WORK REQUEST —
On how many lines of the data below does the word "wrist" appear? Reply with the number only.

[Start of section]

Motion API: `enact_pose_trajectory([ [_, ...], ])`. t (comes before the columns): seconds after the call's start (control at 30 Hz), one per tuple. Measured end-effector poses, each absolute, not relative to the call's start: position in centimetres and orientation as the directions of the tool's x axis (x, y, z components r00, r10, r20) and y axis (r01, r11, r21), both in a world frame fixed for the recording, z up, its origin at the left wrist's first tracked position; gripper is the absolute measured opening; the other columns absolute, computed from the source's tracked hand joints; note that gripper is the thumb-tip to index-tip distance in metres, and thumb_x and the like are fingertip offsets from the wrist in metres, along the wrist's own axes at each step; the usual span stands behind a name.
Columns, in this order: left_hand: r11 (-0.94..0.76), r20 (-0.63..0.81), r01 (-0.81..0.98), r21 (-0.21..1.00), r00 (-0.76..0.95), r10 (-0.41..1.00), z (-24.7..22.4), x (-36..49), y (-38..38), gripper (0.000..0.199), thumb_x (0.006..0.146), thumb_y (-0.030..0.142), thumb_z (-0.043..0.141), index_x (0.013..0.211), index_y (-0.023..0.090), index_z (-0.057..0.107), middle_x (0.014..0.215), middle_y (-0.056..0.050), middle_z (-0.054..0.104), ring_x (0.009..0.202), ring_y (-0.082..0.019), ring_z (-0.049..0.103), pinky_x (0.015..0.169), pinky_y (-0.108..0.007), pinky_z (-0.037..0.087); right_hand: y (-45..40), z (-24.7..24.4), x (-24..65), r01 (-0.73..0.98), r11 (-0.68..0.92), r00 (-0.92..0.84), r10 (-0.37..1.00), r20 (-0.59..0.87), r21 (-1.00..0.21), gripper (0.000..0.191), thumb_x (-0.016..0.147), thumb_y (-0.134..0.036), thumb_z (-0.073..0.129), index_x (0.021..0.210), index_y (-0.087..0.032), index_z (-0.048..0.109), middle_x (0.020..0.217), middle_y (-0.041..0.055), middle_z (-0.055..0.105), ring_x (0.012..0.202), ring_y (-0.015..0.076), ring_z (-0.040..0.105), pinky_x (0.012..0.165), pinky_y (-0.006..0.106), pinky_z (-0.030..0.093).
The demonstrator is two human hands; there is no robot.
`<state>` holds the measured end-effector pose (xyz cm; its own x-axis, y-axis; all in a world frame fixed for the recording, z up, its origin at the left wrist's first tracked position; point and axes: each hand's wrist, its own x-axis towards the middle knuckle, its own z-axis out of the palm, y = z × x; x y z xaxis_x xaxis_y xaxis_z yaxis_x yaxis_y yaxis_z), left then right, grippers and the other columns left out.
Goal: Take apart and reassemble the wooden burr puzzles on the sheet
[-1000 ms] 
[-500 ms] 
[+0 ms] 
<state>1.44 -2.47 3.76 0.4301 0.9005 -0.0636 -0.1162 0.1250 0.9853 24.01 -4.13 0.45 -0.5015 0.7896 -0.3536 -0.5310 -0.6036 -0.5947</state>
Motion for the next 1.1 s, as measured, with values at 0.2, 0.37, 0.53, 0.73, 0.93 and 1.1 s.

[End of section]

ANSWER —
2